Medo. Uma advogada fazendo o seu trabalho com medo de confrontar as alegações do Ministério Público e mostrar aos “juízes” da mais alta corte do país as razões pelas quais era injusto que seu cliente permanecesse preso ou fosse condenado a 17 anos de prisão, como fora sentenciado o primeiro réu do 8 de janeiro. Medo do debate. Medo das leis distorcidas. Medo dos tiranos.

A advogada, em certo momento, chega a elogiar a corte. Como ela, todos sabemos e respeitamos a importante instituição que é o Supremo Tribunal Federal e, por isso, lutamos para que a corte abandone seu atual viés ativista e político. Larissa Araújo, emocionada, traz Voltaire para o plenário: “É melhor correr o risco de salvar um homem culpado do que condenar um inocente”. Vale muito a pena encontrar no YouTube a defesa da doutora Larissa e divulgar as muitas conclusões expostas da advogada. Conclusões feitas para a defesa de seu cliente, mas que, na verdade, formam uma defesa de cada brasileiro de bem hoje no Brasil:

Retrato de Voltaire, por Nicolas de Largillière – Foto: Domínio Público

“A Constituição não permite, e esta Casa já debateu várias vezes, que o princípio da inocência seja quebrado — ninguém deverá ser considerado culpado, e me refiro também a chamá-los de golpistas, terroristas, entre outros nomes pejorativos, ANTES do trânsito em julgado. Foi assim que eu aprendi.”

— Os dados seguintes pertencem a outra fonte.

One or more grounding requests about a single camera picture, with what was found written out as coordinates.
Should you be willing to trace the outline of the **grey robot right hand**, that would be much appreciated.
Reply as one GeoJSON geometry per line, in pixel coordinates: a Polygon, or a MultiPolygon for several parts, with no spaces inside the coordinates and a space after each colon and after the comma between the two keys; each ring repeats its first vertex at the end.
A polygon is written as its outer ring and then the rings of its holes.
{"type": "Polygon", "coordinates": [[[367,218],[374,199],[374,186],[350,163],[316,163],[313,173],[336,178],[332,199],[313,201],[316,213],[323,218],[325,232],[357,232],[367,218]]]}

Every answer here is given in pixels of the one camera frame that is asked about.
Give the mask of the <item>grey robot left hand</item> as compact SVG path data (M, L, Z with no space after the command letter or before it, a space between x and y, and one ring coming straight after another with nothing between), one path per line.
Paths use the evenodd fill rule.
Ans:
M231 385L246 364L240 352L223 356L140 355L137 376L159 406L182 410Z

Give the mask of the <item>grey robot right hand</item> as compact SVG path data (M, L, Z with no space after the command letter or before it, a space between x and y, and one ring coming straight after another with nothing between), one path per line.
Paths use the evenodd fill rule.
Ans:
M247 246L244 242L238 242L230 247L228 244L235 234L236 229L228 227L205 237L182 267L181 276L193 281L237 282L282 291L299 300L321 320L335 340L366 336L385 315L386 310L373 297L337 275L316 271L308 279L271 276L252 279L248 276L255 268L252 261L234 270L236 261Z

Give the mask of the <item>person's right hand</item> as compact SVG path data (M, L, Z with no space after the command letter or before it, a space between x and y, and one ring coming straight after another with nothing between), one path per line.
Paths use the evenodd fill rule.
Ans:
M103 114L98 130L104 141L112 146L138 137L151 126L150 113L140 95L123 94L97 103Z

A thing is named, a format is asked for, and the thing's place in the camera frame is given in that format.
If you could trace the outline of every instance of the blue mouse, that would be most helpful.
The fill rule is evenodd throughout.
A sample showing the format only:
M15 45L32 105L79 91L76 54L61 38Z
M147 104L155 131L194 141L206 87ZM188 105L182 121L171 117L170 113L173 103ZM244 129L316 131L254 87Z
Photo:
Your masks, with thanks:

O desabafo de Larissa é o nosso desabafo:

“Eu vi, neste processo, o ministro relator [Alexandre de Moraes] e o Ministério Público. E eu não sabia quem era o Ministério Público e quem era o juiz. Os dois acusaram com tanta veemência que eu falei: ‘Mas quem está julgando?’. Os dois estão fazendo a mesma coisa. Os dois estavam com um ódio mortal.”

Ufa.

Tanto o doutor Sebastião Coelho quanto a doutora Larissa Araújo tocaram em um ponto que sempre defendemos aqui em Oeste, desde o dia 8 de janeiro de 2023. Que os vândalos e criminosos sejam encontrados, julgados e condenados ao rigor das leis. Porém, o que aconteceu nos dias subsequentes ao triste 8 de janeiro não segue nossa Constituição.

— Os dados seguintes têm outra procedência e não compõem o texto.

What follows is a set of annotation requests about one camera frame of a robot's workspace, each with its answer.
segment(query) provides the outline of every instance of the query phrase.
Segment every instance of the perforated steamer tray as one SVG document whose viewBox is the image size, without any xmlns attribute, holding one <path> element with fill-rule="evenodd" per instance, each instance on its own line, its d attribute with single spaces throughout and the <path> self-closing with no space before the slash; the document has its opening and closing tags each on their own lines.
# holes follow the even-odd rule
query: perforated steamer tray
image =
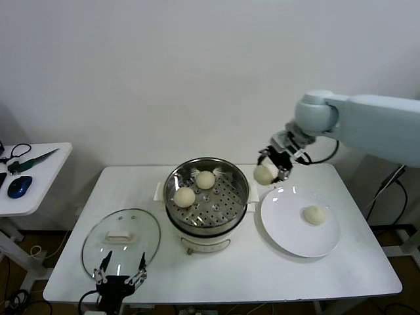
<svg viewBox="0 0 420 315">
<path fill-rule="evenodd" d="M 202 190 L 196 186 L 200 171 L 215 175 L 215 185 Z M 196 193 L 196 202 L 189 208 L 177 207 L 174 193 L 181 187 L 190 187 Z M 163 187 L 168 217 L 182 232 L 201 238 L 212 238 L 235 228 L 247 210 L 249 186 L 245 175 L 233 164 L 214 157 L 187 161 L 177 167 Z"/>
</svg>

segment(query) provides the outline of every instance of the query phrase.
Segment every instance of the blue mouse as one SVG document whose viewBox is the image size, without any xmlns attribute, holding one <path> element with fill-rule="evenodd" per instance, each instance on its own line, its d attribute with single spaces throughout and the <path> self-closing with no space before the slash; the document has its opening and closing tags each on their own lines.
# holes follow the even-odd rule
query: blue mouse
<svg viewBox="0 0 420 315">
<path fill-rule="evenodd" d="M 29 186 L 31 186 L 31 183 L 31 176 L 21 176 L 16 178 L 11 182 L 9 189 L 7 190 L 7 195 L 13 199 L 22 197 L 28 190 Z"/>
</svg>

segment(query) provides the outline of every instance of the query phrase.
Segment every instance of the glass lid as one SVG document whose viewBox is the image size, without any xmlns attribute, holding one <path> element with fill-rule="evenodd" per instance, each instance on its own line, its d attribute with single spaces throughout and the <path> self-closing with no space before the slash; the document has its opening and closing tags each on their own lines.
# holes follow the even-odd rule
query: glass lid
<svg viewBox="0 0 420 315">
<path fill-rule="evenodd" d="M 85 271 L 90 277 L 95 268 L 112 251 L 106 274 L 133 276 L 143 253 L 146 266 L 153 260 L 160 243 L 156 218 L 141 209 L 127 209 L 104 217 L 86 237 L 81 253 Z"/>
</svg>

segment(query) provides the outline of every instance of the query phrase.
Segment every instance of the white table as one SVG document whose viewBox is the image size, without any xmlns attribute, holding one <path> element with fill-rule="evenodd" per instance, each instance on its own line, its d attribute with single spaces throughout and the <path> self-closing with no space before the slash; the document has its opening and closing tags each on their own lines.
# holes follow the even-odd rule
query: white table
<svg viewBox="0 0 420 315">
<path fill-rule="evenodd" d="M 264 233 L 258 210 L 245 215 L 234 241 L 224 251 L 188 256 L 174 237 L 164 205 L 153 201 L 156 184 L 173 169 L 103 170 L 44 290 L 46 300 L 76 303 L 84 292 L 95 289 L 81 265 L 83 241 L 100 219 L 132 207 L 156 216 L 162 239 L 148 267 L 148 279 L 135 294 L 125 298 L 128 304 L 321 300 L 402 290 L 398 276 L 331 165 L 296 165 L 290 179 L 281 184 L 316 191 L 335 208 L 341 239 L 331 254 L 320 259 L 296 257 L 278 248 Z M 240 165 L 240 169 L 252 179 L 254 165 Z M 260 196 L 269 189 L 258 185 Z M 93 295 L 86 301 L 93 303 L 95 299 Z"/>
<path fill-rule="evenodd" d="M 42 163 L 37 164 L 22 173 L 22 176 L 32 176 L 33 181 L 28 191 L 21 198 L 12 199 L 7 195 L 7 188 L 10 183 L 21 175 L 10 176 L 7 172 L 6 165 L 0 164 L 0 173 L 8 173 L 7 178 L 0 188 L 0 229 L 9 235 L 6 236 L 0 231 L 0 251 L 3 255 L 8 256 L 15 263 L 28 271 L 21 287 L 22 289 L 27 290 L 30 290 L 34 281 L 48 279 L 52 269 L 48 270 L 42 266 L 42 257 L 45 256 L 46 253 L 42 253 L 37 256 L 37 259 L 34 259 L 14 243 L 14 241 L 21 241 L 23 235 L 21 235 L 6 218 L 30 215 L 37 210 L 72 151 L 72 145 L 67 142 L 31 144 L 31 146 L 31 151 L 19 158 L 20 163 L 41 156 L 54 149 L 59 148 L 59 150 Z M 13 147 L 14 146 L 6 146 L 2 157 L 9 157 Z"/>
</svg>

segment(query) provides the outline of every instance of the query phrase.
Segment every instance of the knife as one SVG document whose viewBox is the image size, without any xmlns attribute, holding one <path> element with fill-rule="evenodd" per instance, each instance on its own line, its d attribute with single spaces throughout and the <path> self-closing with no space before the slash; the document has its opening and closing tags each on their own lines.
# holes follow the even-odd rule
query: knife
<svg viewBox="0 0 420 315">
<path fill-rule="evenodd" d="M 55 153 L 58 150 L 55 149 L 53 151 L 50 151 L 46 154 L 43 154 L 42 156 L 35 157 L 33 159 L 29 159 L 25 161 L 24 163 L 19 163 L 18 161 L 13 162 L 10 164 L 7 169 L 10 172 L 11 175 L 15 175 L 24 171 L 27 171 L 28 169 L 31 169 L 35 165 L 45 161 L 51 154 Z"/>
</svg>

Nas considerações finais de seu discurso de posse em 1981, Reagan traz perspectiva para o nosso combate diário, mesmo em 2023:

Ronald Reagan – Foto: Reprodução/Flickr

“A crise que enfrentamos hoje não exige de nós o tipo de sacrifício que Martin Treptow e tantos milhares de outros foram chamados a fazer. Requer, no entanto, o nosso melhor esforço e a nossa vontade de acreditar em nós mesmos e na nossa capacidade de realizar grandes feitos, acreditar que juntamente com a ajuda de Deus podemos e iremos resolver os problemas que agora nos confrontam.”

Há preciosas páginas inspiradoras em nossa assembleia de vozes, como Reagan. No Brasil, há vozes vivas de homens e mulheres que clamam pelo respeito ao império das leis. Tudo isso que estamos testemunhando vai ser contado um dia e será lembrado como parte de nossa assembleia de vozes para as futuras gerações. Pessoas comuns que desafiaram a tirania de impostores disfarçados de juízes e homens do povo.

Mr. Reagan, permita-me pegar emprestadas algumas palavras de um de seus mais inspiradores discursos, proferido não apenas para os norte-americanos, mas para o mundo: O Brasil deve vencer esta guerra. Assim como Sebastião e Larissa, vamos trabalhar, salvar, sacrificar, suportar, lutar com alegria e fazer o nosso melhor, como se o resultado de toda a luta dependesse apenas de nós.

Ana Paula Henkel

(*) Pesquisadora associada do Instituto Ronald Reagan, é hoje arquiteta e analista política. Ex-atleta, atuou pela Seleção Brasileira de Voleibol e disputou quatro Olimpíadas. Foi medalha de bronze nos Jogos Olímpicos de 1996, em Atlanta, Estados Unidos, pelo vôlei de quadra. É bicampeã mundial no vôlei de praia. Tornou-se um dos principais nomes femininos do pensamento liberal-conservador. Vive em Los Angeles, onde cursa Ciência Política pela Ucla.